Говоря это, он положил ей в руку пять больших золотых монет с изображением Филиппа и Марии.

— Я не приняла бы и этого золота, — сказала Дженет, — если бы не надеялась так воспользоваться им, чтобы принести всем нам благословение.

— Поступи как тебе нравится, прелестная Дженет, — ответил граф, — и я буду рад. И, пожалуйста, пусть они там поторопятся с вечерней трапезой.

— Я просила мистера Варни и мистера Фостера отужинать с нами, милорд, — сказала графиня, когда Дженет вышла, чтобы исполнить приказание графа. — Вы согласны?

— Как и со всем, что ты делаешь, моя милая Эми, — ответил ее супруг. — Мне особенно приятно, что ты оказываешь им эту честь, потому что Ричард Варни беззаветно предан мне и он постоянный участник моего тайного совета. А сейчас я по необходимости должен относиться с большим доверием к этому Энтони Фостеру.

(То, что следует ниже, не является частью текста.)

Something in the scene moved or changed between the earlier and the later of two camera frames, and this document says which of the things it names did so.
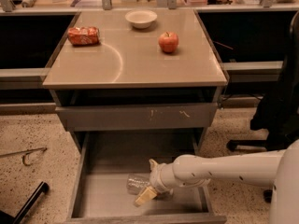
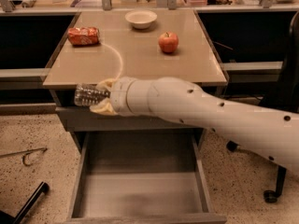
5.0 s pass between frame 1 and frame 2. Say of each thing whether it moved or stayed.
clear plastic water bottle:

— Я хотела попросить у тебя что-то в подарок и рассказать один секрет, — начала графиня дрожащим голосом.

— Отложим и то и другое до завтра, моя радость, — возразил граф. — Я вижу, уже открыли двери в столовую. Я мчался сюда сломя голову, и бокал вина будет сейчас весьма кстати.

С этими словами он повел свою прелестную супругу в соседнюю комнату, где Варни и Фостер приняли их с изъявлением глубочайшего почтения, первый — по обычаю двора, а второй — по уставу своей общины. Граф отвечал на их приветствия с небрежной любезностью человека, давно привыкшего к таким знакам уважения, а графиня — с церемонной тщательностью, которая свидетельствовала о том, что ей все это было внове.

Пиршество, предложенное столь избранному обществу, по изобилию и изысканности вполне соответствовало великолепию залы, в коей оно было сервировано, но все обошлось без слуг. Присутствовала одна Дженет, готовая услужить каждому, но стол действительно был уставлен всеми блюдами, каких только можно было пожелать, и почти никакой помощи не требовалось. Граф с супругой сидели на верхнем конце стола, а Варни и Фостер, как им полагалось по рангу, ниже солонки. Последний, вероятно перепугавшись, что ему пришлось попасть в совершенно непривычное общество, за все время ужина не произнес ни единого звука, а Варни с величайшим тактом и находчивостью поддерживал разговор, не переходя границ, но и не давая ему угаснуть, и ему удалось привести графа в самое лучшее расположение духа. Этот человек был так щедро одарен природой для исполнения роли, которую ему довелось играть, будучи, с одной стороны, сдержанным и осторожным, а с другой — находчивым, остроумным и изобретательным, что даже сама графиня, при всем своем предубеждении к нему за очень многое, подпала под власть его ораторского искусства и наслаждалась им. На этот раз она склонна была даже присоединиться к похвалам, которые граф в изобилии расточал своему любимцу. Наконец настал час отдыха. Граф и графиня удалились в свои покои, и в замке до утра воцарилась полная тишина.